Indian Leather Comes Off Age, In A Big Way

Chennai, May 22: | Updated: May 23 2003, 05:30am hrs
Guess, who sets the colour of that sexy leather costume super model Naomi Campell displays in the latest Paris fashion show And who designed that macho leather boots Silvestor Stallone wore in his latest movie Dont wrack your brains for the names of world renowned fashion designers. They might have been decided and designed in an exporters lab down south in Chennai.

Indian leather industry has come a long way. It has succeeded in changing the direction of the flow of leather trade from East to West compared to West to East earlier, says Mr Irshad Mirza, former chairman of the Council for Leather Exports (CLE).

The $4-billion Indian leather industry is fast emerging as the world capital for latest trends in design and colour for finished leather, thanks to the efforts of Central Leather Research Institute (CLRI). CLRI is vying to emerge as the global leader in leather research. Leather and allied research in CLRI form core areas of activiites. Research in CLRI includes non-leather as well, says Dr T Ramasami, director, CLRI.

The Think Leather Think India campaign of CLE, the Union commerce ministrys launch pad to the global leather market, hinges mainly on CLRIs technology prowess. And look, who are knocking at Indias doors for latest from the leather fashion world

There are Germans, Italians, the French, the Brits, the Japanese, the Americans, among others. And big leather giants like Deichman, Ecco, Gaber, Hush Puppies, Florsehiem etc are partners in progress of Indian leather industry for years.

With no bars on foreign direct investment and 100 per cent equity in tanning and footwear, the industry is gearing up to capitalise on this cutting edge of technology. CLE has fixed an export target of $3 billion for 2005, says Mr Audiseshaiah, executive director of CLE.

According to senior CLRI officials, India has come a long way in occupying a predominant presence at the Zurich-based Modeurope Roundtable, which decides the colours three seasons in advance.

In 1995, Indian tanners had just one colour selected at the Modeurope. Five years later, India began to present a large number of colours and in 2000 a CLRI scientist, Dr M Sadiq, was elected president of Modeurope. In 2002 more than 70 per cent of the colours, 17 of the 21, for shoes and six of the 10 colours for garments, were developed by Indian tanners with the aid of CLRI.
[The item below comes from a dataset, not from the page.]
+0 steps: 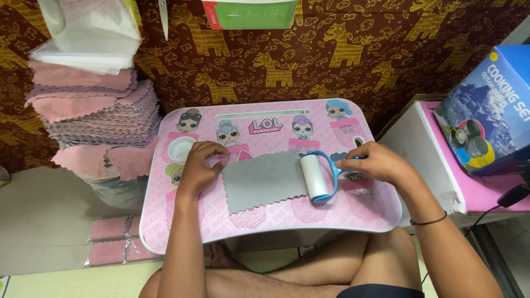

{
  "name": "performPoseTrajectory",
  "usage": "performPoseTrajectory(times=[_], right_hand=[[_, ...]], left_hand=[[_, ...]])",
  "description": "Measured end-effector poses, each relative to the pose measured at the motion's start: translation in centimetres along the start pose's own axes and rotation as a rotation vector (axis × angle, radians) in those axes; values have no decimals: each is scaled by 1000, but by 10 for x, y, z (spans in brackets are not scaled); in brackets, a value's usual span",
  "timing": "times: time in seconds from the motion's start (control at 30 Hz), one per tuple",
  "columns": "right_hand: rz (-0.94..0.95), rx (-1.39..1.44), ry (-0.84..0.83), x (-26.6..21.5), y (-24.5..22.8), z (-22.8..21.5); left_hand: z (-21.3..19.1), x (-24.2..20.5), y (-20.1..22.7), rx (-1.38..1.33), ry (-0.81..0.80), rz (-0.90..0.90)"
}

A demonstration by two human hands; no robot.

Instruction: The person uses a lint roller to clean small pieces of fabric on a small table, then places the fabric into a clear plastic bag.

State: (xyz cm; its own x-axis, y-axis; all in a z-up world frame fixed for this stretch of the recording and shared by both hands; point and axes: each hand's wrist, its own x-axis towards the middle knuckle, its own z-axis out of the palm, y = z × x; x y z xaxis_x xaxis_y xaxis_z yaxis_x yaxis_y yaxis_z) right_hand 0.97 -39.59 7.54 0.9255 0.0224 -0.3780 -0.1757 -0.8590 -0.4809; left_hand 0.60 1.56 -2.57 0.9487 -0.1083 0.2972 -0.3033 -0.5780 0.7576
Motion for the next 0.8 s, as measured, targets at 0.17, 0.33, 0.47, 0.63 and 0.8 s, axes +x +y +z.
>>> performPoseTrajectory(times=[0.17, 0.33, 0.47, 0.63, 0.8], right_hand=[[-24, -25, -9, -4, -7, 7], [-102, -52, -71, 2, -36, 28], [-215, -61, -146, 4, -71, 59], [-291, -30, -206, -4, -108, 95], [-293, 14, -238, -8, -120, 104]], left_hand=[[1, -1, -1, 6, 14, 9], [0, -2, 3, -6, 8, -24], [0, -1, 3, -7, 12, -28], [2, 1, -3, -14, 16, -19], [0, 1, 1, -41, 27, -39]])
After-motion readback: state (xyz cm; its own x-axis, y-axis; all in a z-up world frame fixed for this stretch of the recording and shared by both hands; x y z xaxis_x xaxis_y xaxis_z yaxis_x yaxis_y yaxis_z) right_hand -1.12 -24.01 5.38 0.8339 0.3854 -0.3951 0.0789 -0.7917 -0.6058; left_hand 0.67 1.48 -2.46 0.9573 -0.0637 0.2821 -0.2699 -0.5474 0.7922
And now, the world is looking at India for the colours for 2004-05 season, says a spokesperson of the the Indian Finished Leather Manufacturers and Exporters Association. u

Another feather in the cap of Indian leather industry came from the Asia Pacific Leather Fair authorities and the Chinese Leather Industry Association. They invited CLRI to display trends for leather during 2004-05 and showcase Indian capabilities in colour forecasting and leather manufacturing at the recently concluded MATECH China 2003 held in Dongguan province which accounts for 50 per cent of Chinese shoe exports.
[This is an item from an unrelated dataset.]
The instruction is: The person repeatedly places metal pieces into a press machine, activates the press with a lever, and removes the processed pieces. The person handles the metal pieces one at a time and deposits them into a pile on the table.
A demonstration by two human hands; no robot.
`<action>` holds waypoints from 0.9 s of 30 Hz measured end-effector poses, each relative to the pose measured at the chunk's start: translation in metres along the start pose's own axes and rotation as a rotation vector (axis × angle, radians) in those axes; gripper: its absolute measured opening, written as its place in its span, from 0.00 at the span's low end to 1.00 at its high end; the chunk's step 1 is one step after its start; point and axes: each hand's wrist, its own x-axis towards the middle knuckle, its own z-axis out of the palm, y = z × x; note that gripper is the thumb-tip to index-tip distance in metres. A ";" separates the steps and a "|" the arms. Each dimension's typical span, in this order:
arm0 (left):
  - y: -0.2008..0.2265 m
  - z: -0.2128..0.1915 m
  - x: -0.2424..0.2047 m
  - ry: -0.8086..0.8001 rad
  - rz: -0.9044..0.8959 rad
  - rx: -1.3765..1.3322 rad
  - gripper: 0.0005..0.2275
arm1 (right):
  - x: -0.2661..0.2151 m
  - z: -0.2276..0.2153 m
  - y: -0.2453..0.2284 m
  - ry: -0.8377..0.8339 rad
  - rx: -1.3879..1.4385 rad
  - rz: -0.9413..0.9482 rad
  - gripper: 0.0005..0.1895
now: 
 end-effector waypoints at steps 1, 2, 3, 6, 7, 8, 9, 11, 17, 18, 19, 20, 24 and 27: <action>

Now, a transnational corporation, Dupont Textiles and Interiors (DTI) is partnering CLRI for a multi-dimensional leather-fabric collaborative research. Lycra lamination with leather and lycra-leather combinations for upholstery, for domestic and automobile applications, a fast growing segment for leather in the West, are identified areas of collaboration in future, says Dr Ramasami.